As the answer, set down the lines below from the one containing "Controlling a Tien" through the one containing "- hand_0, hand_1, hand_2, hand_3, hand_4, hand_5", exactly and inclusively, and no others.

### Data for this task
══════
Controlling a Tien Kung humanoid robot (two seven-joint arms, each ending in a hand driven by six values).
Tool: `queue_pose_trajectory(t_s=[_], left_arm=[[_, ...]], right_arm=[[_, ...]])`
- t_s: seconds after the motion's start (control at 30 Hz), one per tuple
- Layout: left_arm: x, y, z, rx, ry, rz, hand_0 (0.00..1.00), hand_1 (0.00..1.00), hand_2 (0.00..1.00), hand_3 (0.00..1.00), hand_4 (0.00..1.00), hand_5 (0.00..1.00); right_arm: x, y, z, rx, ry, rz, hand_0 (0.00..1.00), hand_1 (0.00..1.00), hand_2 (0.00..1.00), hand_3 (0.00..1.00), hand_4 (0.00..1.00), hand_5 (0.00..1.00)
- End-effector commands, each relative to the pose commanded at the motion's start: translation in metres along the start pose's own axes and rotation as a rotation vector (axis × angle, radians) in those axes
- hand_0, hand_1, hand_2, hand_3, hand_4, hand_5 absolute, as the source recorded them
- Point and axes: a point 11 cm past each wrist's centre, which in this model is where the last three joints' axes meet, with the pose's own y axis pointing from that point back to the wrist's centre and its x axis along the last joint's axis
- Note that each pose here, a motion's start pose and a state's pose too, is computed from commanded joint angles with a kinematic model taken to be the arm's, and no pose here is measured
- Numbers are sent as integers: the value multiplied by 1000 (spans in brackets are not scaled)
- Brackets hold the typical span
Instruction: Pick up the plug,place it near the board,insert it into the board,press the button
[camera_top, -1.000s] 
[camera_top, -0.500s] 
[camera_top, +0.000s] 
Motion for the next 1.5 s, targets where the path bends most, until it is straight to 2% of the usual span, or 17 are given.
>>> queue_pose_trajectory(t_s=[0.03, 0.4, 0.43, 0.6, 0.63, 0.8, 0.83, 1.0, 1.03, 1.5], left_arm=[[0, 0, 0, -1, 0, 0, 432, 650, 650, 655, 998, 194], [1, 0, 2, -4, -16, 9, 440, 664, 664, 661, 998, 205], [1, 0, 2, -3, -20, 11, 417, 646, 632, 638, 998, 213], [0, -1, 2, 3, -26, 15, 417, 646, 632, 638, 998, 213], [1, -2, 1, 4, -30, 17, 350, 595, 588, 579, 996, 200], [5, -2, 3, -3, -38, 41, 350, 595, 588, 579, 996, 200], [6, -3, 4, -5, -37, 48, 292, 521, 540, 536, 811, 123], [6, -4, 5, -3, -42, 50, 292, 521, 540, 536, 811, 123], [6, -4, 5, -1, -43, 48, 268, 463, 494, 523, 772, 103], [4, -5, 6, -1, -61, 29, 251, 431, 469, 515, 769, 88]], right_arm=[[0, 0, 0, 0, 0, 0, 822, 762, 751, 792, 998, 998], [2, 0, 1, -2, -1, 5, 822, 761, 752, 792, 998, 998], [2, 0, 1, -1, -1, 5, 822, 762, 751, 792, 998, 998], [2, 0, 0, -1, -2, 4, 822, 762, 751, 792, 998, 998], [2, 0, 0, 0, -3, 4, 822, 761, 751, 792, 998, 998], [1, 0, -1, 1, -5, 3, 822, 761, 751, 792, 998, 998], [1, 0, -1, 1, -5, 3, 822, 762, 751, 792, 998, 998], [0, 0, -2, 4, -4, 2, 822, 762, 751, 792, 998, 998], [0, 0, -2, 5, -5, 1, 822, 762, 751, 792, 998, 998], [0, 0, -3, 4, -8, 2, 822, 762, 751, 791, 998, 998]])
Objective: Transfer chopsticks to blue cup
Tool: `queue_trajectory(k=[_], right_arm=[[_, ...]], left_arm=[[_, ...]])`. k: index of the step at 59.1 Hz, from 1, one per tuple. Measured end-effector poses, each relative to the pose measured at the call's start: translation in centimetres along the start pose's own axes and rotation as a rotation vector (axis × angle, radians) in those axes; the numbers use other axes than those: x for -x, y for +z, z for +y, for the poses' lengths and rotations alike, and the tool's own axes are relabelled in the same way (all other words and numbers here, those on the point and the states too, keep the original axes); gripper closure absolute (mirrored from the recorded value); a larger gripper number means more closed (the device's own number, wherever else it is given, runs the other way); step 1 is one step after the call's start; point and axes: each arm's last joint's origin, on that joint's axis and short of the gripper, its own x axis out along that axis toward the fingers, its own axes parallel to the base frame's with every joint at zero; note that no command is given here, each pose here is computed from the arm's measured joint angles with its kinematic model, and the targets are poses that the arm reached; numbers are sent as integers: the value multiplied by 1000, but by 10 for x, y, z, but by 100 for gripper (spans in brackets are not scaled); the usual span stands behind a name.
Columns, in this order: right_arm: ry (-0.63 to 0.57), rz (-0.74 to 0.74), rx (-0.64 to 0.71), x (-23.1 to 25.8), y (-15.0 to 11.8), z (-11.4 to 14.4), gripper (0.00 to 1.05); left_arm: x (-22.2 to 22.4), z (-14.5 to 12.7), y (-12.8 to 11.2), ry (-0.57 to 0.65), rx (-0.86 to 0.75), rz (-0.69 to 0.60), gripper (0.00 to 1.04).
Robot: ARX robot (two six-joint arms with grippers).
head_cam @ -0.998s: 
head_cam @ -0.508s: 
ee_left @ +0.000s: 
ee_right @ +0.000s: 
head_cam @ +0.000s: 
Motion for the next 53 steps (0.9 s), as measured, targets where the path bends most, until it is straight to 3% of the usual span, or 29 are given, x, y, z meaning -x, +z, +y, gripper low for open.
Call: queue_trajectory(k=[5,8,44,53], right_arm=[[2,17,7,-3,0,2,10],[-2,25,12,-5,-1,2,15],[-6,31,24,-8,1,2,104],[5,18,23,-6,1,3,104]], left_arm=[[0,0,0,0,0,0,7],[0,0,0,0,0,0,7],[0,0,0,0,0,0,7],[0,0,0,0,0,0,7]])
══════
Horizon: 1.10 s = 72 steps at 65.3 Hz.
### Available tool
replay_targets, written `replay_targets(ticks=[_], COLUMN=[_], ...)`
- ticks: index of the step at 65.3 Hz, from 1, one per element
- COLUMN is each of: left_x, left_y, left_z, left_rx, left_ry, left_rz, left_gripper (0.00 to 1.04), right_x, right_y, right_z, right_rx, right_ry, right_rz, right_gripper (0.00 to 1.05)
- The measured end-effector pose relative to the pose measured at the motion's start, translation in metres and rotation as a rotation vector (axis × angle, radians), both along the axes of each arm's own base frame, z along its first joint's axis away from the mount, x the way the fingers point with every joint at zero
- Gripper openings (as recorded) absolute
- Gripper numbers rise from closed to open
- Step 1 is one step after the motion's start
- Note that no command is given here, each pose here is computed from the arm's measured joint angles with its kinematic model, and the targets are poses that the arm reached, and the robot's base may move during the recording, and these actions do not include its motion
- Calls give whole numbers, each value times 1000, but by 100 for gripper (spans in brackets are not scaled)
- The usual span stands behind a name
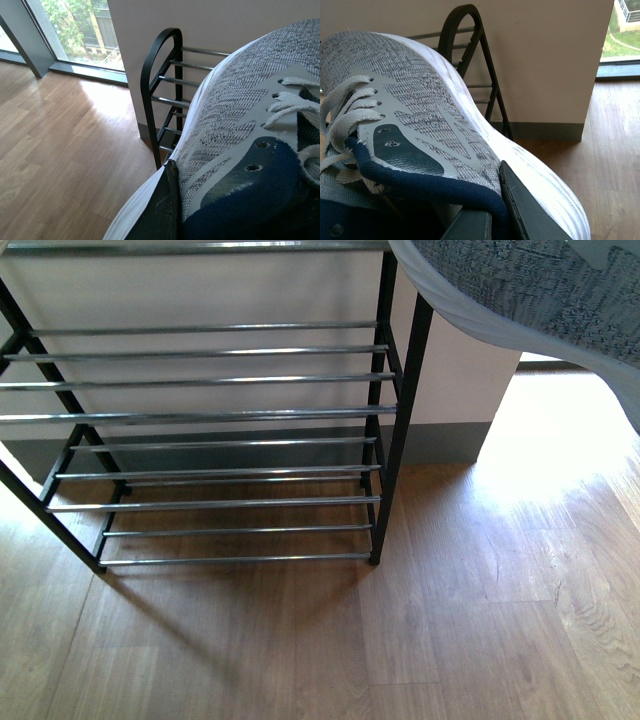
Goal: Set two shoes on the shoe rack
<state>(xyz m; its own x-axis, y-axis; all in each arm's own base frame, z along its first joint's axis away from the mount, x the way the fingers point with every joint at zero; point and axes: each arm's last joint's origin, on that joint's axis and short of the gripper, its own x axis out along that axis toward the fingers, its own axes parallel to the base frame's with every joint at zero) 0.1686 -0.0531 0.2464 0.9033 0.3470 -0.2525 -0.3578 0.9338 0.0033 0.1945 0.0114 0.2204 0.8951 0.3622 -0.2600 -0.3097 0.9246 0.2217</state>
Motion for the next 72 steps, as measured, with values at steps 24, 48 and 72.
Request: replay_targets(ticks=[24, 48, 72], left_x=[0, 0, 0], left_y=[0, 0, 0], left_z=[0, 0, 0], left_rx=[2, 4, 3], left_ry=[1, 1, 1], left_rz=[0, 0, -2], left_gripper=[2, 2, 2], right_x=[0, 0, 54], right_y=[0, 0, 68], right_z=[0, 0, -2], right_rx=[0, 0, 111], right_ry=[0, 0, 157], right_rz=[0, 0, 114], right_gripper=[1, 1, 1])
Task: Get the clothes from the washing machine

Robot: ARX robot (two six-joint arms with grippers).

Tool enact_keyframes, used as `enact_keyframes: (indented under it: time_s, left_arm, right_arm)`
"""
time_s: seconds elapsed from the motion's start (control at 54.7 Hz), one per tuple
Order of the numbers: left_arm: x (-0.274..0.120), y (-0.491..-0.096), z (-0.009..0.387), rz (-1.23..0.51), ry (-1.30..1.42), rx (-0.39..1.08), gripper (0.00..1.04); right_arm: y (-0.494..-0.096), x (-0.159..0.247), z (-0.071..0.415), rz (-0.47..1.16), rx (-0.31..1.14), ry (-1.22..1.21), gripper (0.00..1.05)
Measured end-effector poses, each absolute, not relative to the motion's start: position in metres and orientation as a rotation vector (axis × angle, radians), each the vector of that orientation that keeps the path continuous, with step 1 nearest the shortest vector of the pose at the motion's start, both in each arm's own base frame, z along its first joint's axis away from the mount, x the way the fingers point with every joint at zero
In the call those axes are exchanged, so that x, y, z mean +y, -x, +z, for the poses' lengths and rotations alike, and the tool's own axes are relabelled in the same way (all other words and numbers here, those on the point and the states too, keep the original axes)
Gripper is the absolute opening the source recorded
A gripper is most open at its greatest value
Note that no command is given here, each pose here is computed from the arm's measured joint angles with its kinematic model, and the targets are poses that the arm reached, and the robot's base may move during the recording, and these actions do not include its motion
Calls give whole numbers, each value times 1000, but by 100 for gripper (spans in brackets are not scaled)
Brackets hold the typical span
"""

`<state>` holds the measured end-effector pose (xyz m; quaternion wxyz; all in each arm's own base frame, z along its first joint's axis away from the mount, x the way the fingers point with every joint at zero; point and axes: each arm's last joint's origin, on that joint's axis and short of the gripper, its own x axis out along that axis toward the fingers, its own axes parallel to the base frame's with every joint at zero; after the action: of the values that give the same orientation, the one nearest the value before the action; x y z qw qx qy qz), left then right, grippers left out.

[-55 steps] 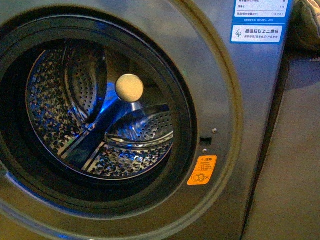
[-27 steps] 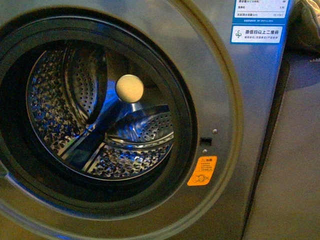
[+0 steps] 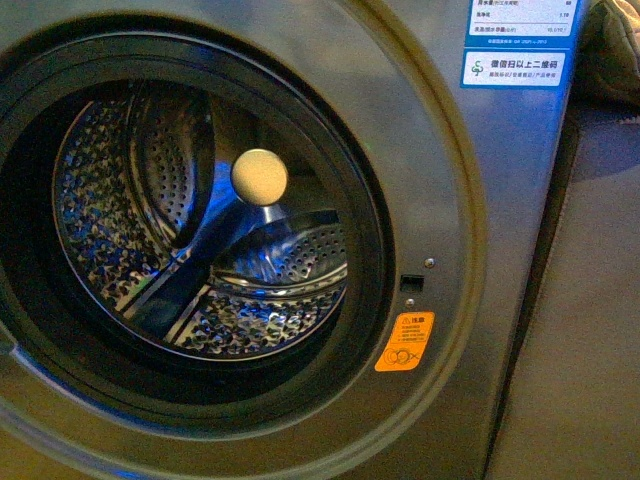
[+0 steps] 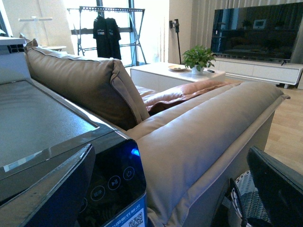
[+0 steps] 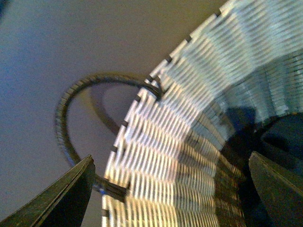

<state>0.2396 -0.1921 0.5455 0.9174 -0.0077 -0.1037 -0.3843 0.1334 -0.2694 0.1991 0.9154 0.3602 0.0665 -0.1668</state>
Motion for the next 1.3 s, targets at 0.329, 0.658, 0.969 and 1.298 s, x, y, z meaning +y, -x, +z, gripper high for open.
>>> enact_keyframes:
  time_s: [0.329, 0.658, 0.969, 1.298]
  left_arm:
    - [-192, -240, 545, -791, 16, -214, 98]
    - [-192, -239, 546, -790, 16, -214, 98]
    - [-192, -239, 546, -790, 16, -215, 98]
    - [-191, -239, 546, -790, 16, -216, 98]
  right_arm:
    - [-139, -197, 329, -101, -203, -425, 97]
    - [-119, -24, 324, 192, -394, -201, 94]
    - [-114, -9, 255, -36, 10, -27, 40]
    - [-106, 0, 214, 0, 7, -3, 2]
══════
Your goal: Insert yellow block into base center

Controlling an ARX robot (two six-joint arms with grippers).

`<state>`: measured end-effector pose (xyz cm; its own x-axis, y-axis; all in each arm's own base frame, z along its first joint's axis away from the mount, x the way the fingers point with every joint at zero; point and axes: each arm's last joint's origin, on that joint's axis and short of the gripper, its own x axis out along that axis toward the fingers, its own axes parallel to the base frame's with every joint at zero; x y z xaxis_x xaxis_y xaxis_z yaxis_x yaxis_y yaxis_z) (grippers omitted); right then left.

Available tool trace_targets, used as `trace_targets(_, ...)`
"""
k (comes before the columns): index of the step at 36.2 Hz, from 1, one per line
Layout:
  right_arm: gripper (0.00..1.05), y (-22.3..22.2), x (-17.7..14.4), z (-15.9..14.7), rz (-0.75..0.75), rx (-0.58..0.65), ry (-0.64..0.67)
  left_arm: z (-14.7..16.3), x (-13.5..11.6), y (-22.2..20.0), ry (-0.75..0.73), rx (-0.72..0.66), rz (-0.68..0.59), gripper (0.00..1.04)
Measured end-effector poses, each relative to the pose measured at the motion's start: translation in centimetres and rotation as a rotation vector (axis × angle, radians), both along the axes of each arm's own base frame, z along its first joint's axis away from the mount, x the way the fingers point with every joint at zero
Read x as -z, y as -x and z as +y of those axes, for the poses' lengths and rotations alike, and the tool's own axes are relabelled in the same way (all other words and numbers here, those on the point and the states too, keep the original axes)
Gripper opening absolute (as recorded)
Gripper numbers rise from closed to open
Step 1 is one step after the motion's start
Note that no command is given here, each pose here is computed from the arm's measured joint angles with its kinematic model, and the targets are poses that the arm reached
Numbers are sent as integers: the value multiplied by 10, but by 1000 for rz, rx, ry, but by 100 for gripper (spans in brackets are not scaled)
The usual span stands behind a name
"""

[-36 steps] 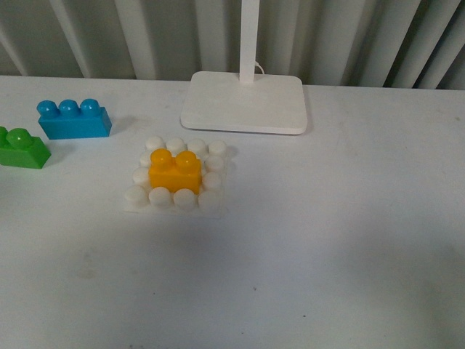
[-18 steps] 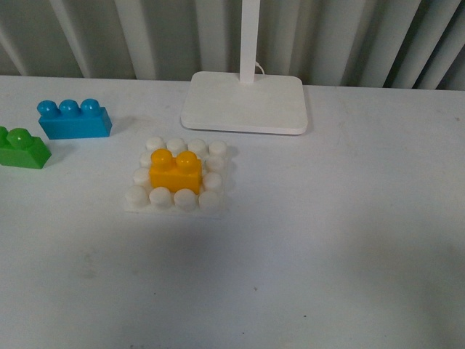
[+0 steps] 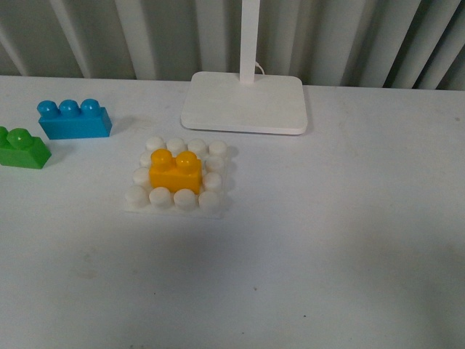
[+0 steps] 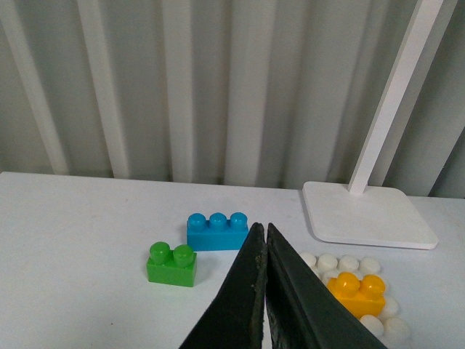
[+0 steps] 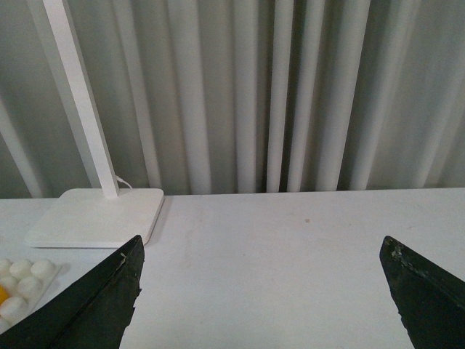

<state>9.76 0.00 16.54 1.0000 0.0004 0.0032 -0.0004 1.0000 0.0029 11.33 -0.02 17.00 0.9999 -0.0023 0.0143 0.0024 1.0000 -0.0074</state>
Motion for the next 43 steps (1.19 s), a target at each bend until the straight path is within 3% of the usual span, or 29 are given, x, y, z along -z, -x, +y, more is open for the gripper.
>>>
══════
### Answer to this exercise
Controlling a Tien Kung humanoid robot (two seven-joint arms, each ending in a hand driven by six values).
Tool: `queue_pose_trajectory(t_s=[_], left_arm=[[_, ...]], right_arm=[[_, ...]])`
- t_s: seconds after the motion's start (control at 30 Hz), one per tuple
- Layout: left_arm: x, y, z, rx, ry, rz, hand_0 (0.00..1.00), hand_1 (0.00..1.00), hand_2 (0.00..1.00), hand_3 (0.00..1.00), hand_4 (0.00..1.00), hand_5 (0.00..1.00); right_arm: x, y, z, rx, ry, rz, hand_0 (0.00..1.00), hand_1 (0.00..1.00), hand_2 (0.00..1.00), hand_3 (0.00..1.00), hand_4 (0.00..1.00), hand_5 (0.00..1.00)
- End-effector commands, each relative to the pose commanded at the motion's start: translation in metres along the start pose's own axes and rotation as a rotation vector (axis × angle, radians) in those axes
- hand_0, hand_1, hand_2, hand_3, hand_4, hand_5 absolute, as the source recorded them

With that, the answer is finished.